Martedì 5 Dicembre 2017 - Rimini

Il convegno "…però no, chiamarlo amore non si può", sul tema della violenza alle donne, voluto dal Prefetto di Rimini Gabriella Tramonti, è stato ospitato nell’Aula Magna del Campus di Rimini dell'Università di Bologna nella mattinata del 5 dicembre.

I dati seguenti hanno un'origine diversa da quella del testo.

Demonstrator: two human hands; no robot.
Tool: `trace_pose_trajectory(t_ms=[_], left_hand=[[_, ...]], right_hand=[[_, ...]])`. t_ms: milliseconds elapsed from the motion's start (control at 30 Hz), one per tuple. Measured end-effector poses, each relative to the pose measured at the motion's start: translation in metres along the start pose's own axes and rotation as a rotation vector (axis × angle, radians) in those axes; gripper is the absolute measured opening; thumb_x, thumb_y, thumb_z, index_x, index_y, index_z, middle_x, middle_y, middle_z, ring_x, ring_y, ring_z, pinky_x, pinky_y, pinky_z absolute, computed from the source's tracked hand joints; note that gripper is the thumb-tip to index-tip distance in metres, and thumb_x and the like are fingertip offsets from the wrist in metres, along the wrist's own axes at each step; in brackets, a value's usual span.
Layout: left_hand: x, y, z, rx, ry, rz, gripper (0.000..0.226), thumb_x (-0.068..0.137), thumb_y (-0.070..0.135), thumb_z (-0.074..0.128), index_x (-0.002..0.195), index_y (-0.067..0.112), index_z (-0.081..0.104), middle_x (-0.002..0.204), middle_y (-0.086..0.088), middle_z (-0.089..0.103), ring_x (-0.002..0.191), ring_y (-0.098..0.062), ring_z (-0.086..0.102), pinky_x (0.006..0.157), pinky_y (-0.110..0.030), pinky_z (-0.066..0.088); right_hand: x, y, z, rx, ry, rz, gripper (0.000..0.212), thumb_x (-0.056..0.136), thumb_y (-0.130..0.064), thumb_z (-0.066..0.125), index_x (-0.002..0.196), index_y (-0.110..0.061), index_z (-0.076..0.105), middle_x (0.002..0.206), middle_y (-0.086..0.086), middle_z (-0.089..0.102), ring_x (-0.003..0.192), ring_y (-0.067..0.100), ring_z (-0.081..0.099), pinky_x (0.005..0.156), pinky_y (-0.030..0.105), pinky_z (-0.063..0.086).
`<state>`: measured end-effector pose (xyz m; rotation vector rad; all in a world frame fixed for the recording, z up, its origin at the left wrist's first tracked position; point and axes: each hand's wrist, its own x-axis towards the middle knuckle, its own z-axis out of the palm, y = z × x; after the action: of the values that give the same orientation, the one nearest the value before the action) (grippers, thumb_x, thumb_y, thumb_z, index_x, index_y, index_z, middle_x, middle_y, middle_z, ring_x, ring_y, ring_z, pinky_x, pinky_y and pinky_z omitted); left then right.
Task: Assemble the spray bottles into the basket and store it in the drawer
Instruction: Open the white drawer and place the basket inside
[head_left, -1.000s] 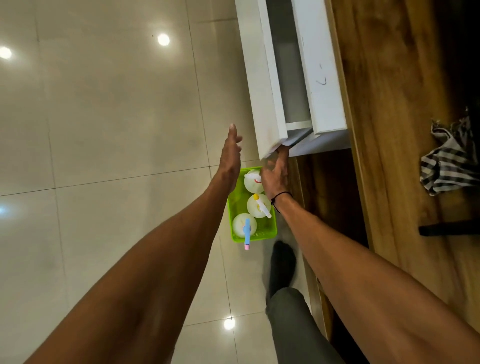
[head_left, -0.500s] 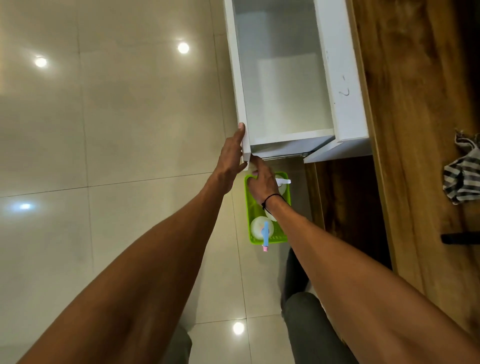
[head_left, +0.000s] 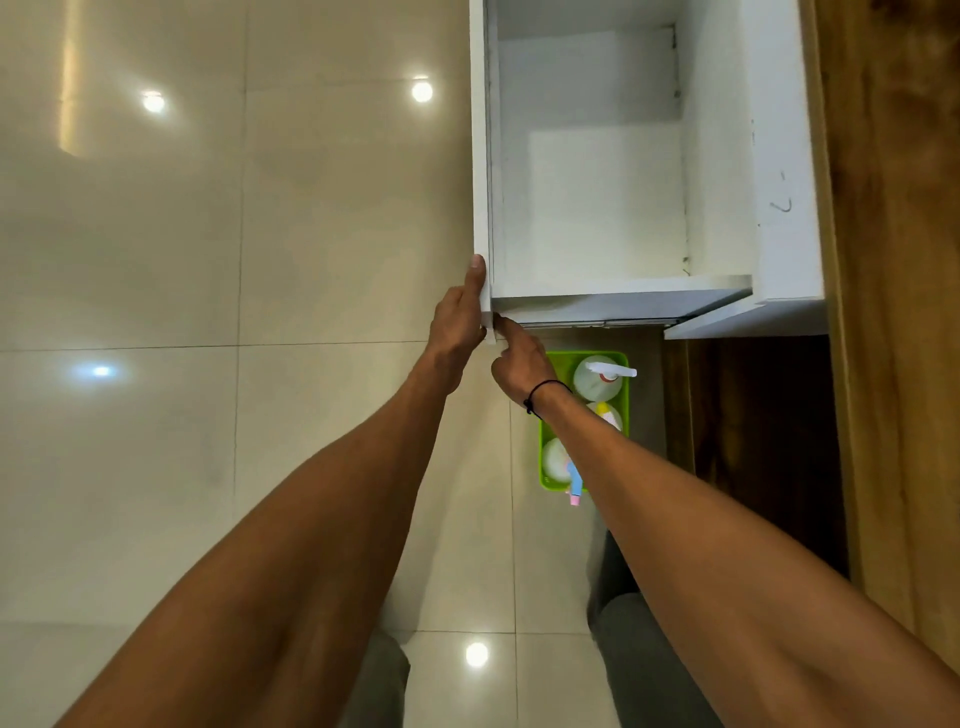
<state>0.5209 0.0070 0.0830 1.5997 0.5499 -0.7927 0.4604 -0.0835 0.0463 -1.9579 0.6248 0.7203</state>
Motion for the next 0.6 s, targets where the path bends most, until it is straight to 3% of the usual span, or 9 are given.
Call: trace_pose_trajectory(t_ms=[100,233,300,367,433,500,600], left_hand=[[-0.001,0.002,-0.017,0.014,0.048,0.002,0.048,0.094,0.079,0.047,0.095,0.032,0.059,0.132,-0.010,0.065,0.132,-0.036,0.061,0.114,-0.053,0.051],[0.000,0.000,-0.038,-0.007,0.097,-0.004,0.056,0.081,0.086,0.049,0.092,0.032,0.059,0.118,-0.005,0.066,0.128,-0.036,0.064,0.113,-0.054,0.051],[0.002,-0.003,-0.047,-0.003,0.104,-0.007,0.063,0.079,0.087,0.051,0.091,0.026,0.061,0.112,-0.006,0.066,0.115,-0.032,0.067,0.112,-0.053,0.053],[0.007,-0.009,-0.057,0.043,0.127,-0.012,0.065,0.085,0.083,0.052,0.090,0.019,0.062,0.104,-0.007,0.064,0.100,-0.025,0.063,0.110,-0.051,0.054],[0.012,-0.017,-0.064,0.086,0.158,-0.026,0.049,0.099,0.066,0.055,0.087,0.018,0.062,0.102,-0.008,0.063,0.097,-0.024,0.060,0.107,-0.047,0.055],[0.013,-0.024,-0.068,0.045,0.138,-0.062,0.040,0.105,0.056,0.054,0.097,0.018,0.062,0.108,-0.009,0.063,0.103,-0.024,0.062,0.103,-0.039,0.055],[0.008,-0.027,-0.062,-0.070,0.062,-0.109,0.044,0.108,0.051,0.050,0.125,0.013,0.064,0.127,-0.011,0.067,0.114,-0.023,0.066,0.101,-0.035,0.057]], right_hand=[[0.000,-0.011,0.012,0.009,-0.009,0.004,0.079,0.083,0.001,0.042,0.157,-0.028,0.045,0.153,0.015,0.055,0.142,0.038,0.051,0.116,0.048,0.047],[0.001,-0.022,0.028,0.019,-0.017,-0.011,0.076,0.085,0.000,0.041,0.156,-0.026,0.048,0.156,0.013,0.053,0.144,0.036,0.051,0.120,0.045,0.044],[0.001,-0.027,0.033,0.040,0.007,-0.024,0.074,0.084,0.003,0.040,0.152,-0.024,0.052,0.153,0.012,0.056,0.142,0.036,0.053,0.116,0.040,0.046],[0.001,-0.029,0.037,0.066,0.048,-0.033,0.072,0.082,0.005,0.039,0.147,-0.020,0.055,0.150,0.011,0.060,0.139,0.036,0.055,0.111,0.038,0.049],[0.001,-0.027,0.036,0.065,0.056,-0.054,0.070,0.082,0.007,0.040,0.146,-0.018,0.056,0.147,0.010,0.063,0.137,0.035,0.057,0.108,0.035,0.049],[0.002,-0.026,0.035,0.051,0.049,-0.070,0.069,0.082,0.008,0.041,0.144,-0.017,0.058,0.143,0.009,0.065,0.135,0.034,0.059,0.104,0.032,0.048],[0.003,-0.028,0.033,0.031,0.017,-0.075,0.072,0.083,0.008,0.042,0.148,-0.018,0.056,0.149,0.008,0.063,0.140,0.031,0.056,0.115,0.040,0.048]])
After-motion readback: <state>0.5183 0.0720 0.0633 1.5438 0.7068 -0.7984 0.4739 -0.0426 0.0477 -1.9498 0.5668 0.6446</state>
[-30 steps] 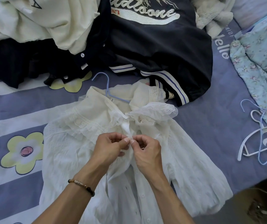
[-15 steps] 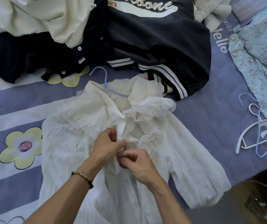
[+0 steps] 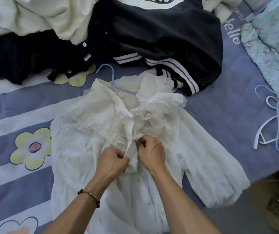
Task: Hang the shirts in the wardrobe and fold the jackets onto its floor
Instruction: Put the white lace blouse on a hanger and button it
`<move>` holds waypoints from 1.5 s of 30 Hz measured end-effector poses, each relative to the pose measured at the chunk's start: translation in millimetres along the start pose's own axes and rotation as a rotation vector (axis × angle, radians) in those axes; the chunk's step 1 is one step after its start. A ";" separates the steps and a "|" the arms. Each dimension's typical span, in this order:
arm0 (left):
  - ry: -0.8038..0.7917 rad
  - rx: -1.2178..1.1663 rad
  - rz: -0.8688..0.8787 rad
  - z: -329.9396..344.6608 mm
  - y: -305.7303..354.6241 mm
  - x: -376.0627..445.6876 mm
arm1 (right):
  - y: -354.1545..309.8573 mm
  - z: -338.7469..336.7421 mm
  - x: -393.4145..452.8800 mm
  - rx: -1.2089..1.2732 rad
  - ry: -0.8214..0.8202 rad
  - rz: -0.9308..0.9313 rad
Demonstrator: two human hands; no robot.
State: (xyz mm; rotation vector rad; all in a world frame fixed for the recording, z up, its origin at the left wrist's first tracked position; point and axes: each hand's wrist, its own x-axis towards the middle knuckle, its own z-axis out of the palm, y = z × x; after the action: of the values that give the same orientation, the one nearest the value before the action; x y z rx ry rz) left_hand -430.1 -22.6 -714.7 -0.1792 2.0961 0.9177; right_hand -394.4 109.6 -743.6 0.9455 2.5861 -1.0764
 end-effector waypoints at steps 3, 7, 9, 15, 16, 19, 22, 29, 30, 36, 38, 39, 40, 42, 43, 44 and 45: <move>-0.020 -0.060 -0.004 -0.6 0.7 -2.0 | -1.4 2.8 3.5 -0.158 -0.111 -0.006; -0.072 -0.243 0.019 2.3 9.0 -17.1 | 5.7 -19.3 -7.0 0.075 -0.231 0.081; -0.135 -0.320 0.031 6.1 14.4 -26.7 | 10.2 -36.2 -19.8 0.245 -0.228 0.148; -0.168 -0.395 -0.037 23.4 19.4 -42.8 | 17.5 -67.6 -48.4 0.443 -0.184 0.183; -0.152 -0.403 -0.046 26.1 18.7 -44.2 | 17.4 -69.6 -51.8 0.458 -0.184 0.169; -0.091 -0.412 -0.011 30.7 15.0 -51.4 | 13.1 -73.9 -62.4 0.520 -0.203 0.137; -0.002 -0.401 0.059 32.9 12.7 -64.0 | 13.9 -76.9 -74.1 0.577 -0.206 0.093; 0.133 -0.436 0.110 31.8 10.6 -85.6 | 16.9 -60.8 -94.1 0.052 0.307 -0.206; 0.141 -0.426 0.115 32.1 10.1 -86.9 | 15.9 -58.8 -95.2 0.113 0.247 -0.210; 0.188 -0.342 0.143 32.8 6.0 -86.5 | 5.2 -50.6 -100.4 0.702 -0.035 0.108; 0.183 -0.303 0.151 29.7 3.4 -83.9 | 4.8 -48.2 -100.0 0.682 -0.033 0.100; 0.176 -0.284 0.159 28.1 3.1 -83.0 | 4.6 -47.9 -99.6 0.671 -0.036 0.091; 0.165 -0.270 0.168 26.7 3.4 -82.3 | 4.3 -47.6 -99.1 0.674 -0.043 0.088; 0.120 -0.250 0.184 22.2 5.0 -79.2 | 2.2 -47.3 -96.4 0.658 -0.043 0.093; 0.088 -0.263 0.187 19.8 6.3 -79.2 | 1.6 -47.7 -95.2 0.639 -0.041 0.096; 0.054 -0.286 0.185 17.1 7.6 -78.3 | 1.2 -47.8 -93.5 0.633 -0.041 0.108; 0.022 -0.312 0.183 14.6 8.7 -76.5 | 0.1 -49.1 -92.2 0.638 -0.047 0.121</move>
State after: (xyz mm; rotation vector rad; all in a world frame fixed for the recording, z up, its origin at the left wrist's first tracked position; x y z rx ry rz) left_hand -374.6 -20.4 -659.5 -0.1601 2.0028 1.3573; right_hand -319.0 98.6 -672.2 1.1544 2.1295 -1.9072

I numerosi relatori hanno fornito un contributo per far conoscere questo fenomeno sotto vari profili, con le loro esperienze e con la propria professionalità, fornendo strumenti necessari ad arginarlo, aiutando le vittime a “superare” quanto subito.

 

 

I lavori del convegno, dopo il saluto introduttivo del Prefetto di Rimini e la proiezione di un video realizzato sull’argomento dalla Questura, sono iniziati con il Sostituto procuratore di Rimini Ercolani, che ha affrontato il tema della “violenza di genere: tecniche investigative”. La parola, seguendo un ideale filo logico, è passata poi al Questore di Rimini Maurizio Improta che ha analizzato gli “strumenti operativi per la difesa della donna: l’ammonimento repressione e prevenzione”.

 

Paola Gualano dell'Associazione Rompi il silenzio ha affrontato la delicata questione concernente “L’accoglienza delle donne vittime di violenza: dall’ascolto al sostegno” Mentre con Vincenzo Vannoni presidente dell'associazione Dire uomo, ha approfondito il tema “Uomini maltrattanti: c’è speranza dopo?”. Al medico dell’Ausl il compito di approfondire l‘argomento: “I riflessi psicologici nelle vittime di violenza domestica”. La Capaldo, Vice questore aggiunto della Polizia ha illustrato il Progetto “Questo non è amore e il Protocollo E.V.A” fornendo a testimonianza del ruolo di prima linea che la Polizia di Stato ha da sempre assunto in merito al fenomeno della violenza sulle donne. L'ispettore della Guardia di Finanza Alessia Natale Mariani ha presentato lo short movie “Vergogna”, vincitore della menzione speciale alla 47^ Mostra Internazionale del nuovo cinema di Pesaro e della 46° edizione “Premio Personalità Europea” 2016.